(Collected data entries)
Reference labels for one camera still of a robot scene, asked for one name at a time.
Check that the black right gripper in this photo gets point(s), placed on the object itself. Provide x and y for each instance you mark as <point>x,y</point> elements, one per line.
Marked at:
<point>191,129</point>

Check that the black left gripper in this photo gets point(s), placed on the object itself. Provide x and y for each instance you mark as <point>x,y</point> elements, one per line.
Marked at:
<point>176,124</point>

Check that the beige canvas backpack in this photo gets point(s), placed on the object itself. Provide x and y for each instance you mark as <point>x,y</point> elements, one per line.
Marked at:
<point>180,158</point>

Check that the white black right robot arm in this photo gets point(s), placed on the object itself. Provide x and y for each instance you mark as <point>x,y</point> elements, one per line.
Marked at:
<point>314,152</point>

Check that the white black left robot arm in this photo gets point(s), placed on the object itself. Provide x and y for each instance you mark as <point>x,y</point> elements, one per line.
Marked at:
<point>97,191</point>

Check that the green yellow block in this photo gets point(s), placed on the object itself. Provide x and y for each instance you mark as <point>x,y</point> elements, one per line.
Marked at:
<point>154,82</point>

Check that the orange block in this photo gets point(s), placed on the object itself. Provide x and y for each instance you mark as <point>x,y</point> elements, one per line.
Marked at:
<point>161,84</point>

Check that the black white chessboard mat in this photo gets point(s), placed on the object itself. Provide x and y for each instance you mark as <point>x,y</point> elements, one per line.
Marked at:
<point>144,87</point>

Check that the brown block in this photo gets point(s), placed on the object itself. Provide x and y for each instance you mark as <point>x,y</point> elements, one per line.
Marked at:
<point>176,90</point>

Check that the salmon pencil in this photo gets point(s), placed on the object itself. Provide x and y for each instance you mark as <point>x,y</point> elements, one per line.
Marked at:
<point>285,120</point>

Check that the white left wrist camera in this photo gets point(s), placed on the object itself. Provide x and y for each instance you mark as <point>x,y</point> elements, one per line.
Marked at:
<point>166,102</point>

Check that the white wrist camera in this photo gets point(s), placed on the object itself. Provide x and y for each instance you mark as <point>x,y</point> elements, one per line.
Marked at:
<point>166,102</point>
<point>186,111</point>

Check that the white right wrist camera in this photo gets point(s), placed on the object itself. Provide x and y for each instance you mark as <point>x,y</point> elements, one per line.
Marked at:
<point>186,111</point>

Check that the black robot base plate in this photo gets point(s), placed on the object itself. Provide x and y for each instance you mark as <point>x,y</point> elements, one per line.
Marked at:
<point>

Problem to work on:
Each record above has to be repeated word for word.

Reply:
Reference labels for one camera still of a robot scene, asked for one name at a time.
Check that the black right gripper in this photo gets point(s), placed on the object itself. Provide x and y for each instance you mark as <point>x,y</point> elements, one per line.
Marked at:
<point>191,129</point>

Check that the black left gripper in this photo gets point(s), placed on the object itself. Provide x and y for each instance you mark as <point>x,y</point> elements, one per line.
Marked at:
<point>176,124</point>

Check that the beige canvas backpack in this photo gets point(s), placed on the object itself. Provide x and y for each instance you mark as <point>x,y</point> elements, one per line.
Marked at:
<point>180,158</point>

Check that the white black right robot arm in this photo gets point(s), placed on the object itself. Provide x and y for each instance you mark as <point>x,y</point> elements, one per line.
Marked at:
<point>314,152</point>

Check that the white black left robot arm in this photo gets point(s), placed on the object itself. Provide x and y for each instance you mark as <point>x,y</point> elements, one per line.
Marked at:
<point>97,191</point>

Check that the green yellow block in this photo gets point(s), placed on the object itself. Provide x and y for each instance you mark as <point>x,y</point> elements, one per line.
Marked at:
<point>154,82</point>

Check that the orange block in this photo gets point(s), placed on the object itself. Provide x and y for each instance you mark as <point>x,y</point> elements, one per line.
Marked at:
<point>161,84</point>

Check that the black white chessboard mat in this photo gets point(s), placed on the object itself. Provide x and y for each instance you mark as <point>x,y</point> elements, one per line.
Marked at:
<point>144,87</point>

Check that the brown block in this photo gets point(s), placed on the object itself. Provide x and y for each instance you mark as <point>x,y</point> elements, one per line.
Marked at:
<point>176,90</point>

Check that the salmon pencil in this photo gets point(s), placed on the object itself. Provide x and y for each instance you mark as <point>x,y</point> elements, one per line.
Marked at:
<point>285,120</point>

Check that the white left wrist camera in this photo gets point(s), placed on the object itself. Provide x and y for each instance you mark as <point>x,y</point> elements, one per line.
Marked at:
<point>166,102</point>

Check that the white wrist camera in this photo gets point(s), placed on the object itself. Provide x and y for each instance you mark as <point>x,y</point> elements, one per line.
Marked at:
<point>166,102</point>
<point>186,111</point>

Check that the white right wrist camera in this photo gets point(s), placed on the object itself. Provide x and y for each instance you mark as <point>x,y</point> elements, one per line.
Marked at:
<point>186,111</point>

Check that the black robot base plate in this photo gets point(s), placed on the object itself. Provide x and y for each instance you mark as <point>x,y</point> elements, one per line.
Marked at:
<point>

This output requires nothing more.